Because here the compiler is not sure whether foo.A is String .

Here is a more complex example:

Seal Attribute Buzz {Type A Type B def b: B} Object Buzz {DIF MacBase [T] (T: T) : Falcon {type A = T; Type B = T} = New falcon {Type A = T type B = T def B = T}}

Now we know that this is not possible There are different types, but not the compiler, for B and A and B , so this will not accept the following:

< Pre> Scala> Def bazB (baz: falcon {type a = string}): string = buz. B & lt; Console & gt ;: 13: Error: Type Mismatch; Found: baz.b required: string def bazB (baz: baz {type a = string}): string = baz.b ^

This is what you are looking for. If we make the code unformed, we can understand ourselves that LeftFolder we are making here in and out , But the compiler (or not - it can not make a design decision) can follow us in this argument, which means that this will not happen as a tuple without much evidence to us. Treat l.ut .
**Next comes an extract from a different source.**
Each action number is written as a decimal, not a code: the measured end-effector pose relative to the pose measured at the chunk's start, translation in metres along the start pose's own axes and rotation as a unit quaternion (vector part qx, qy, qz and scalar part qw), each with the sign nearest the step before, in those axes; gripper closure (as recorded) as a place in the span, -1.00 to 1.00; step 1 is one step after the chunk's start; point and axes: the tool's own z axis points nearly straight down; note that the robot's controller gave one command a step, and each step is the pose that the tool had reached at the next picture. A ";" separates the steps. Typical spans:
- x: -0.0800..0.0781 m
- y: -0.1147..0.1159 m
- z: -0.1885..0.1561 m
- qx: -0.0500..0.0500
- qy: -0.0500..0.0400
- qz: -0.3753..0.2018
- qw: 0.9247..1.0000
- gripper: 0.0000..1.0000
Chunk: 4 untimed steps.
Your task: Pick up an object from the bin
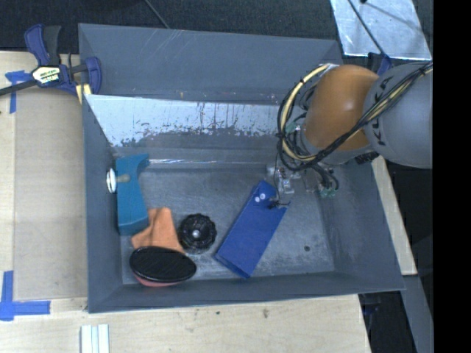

Fortunately this is easy to provide thanks for the LeftFolder.Aux , with LeftFolder for Out There is a nickname type member as the fourth type of parameter:

  def alliance [a & lt;: HList] (column: A, suffix: string, separator: string = "And") (implicit L: (string, string, string)]: string = column. Fold lift ((suffix, separator, "")) (column code) 3  

(You can also use the type of member syntax in the plain old leftfolder with the type of l This signature can also make messengers.)

columnss.foldLeft (...) (...) part still returns l.ut , But now the compiler knows precisely that it is a tuple of strings.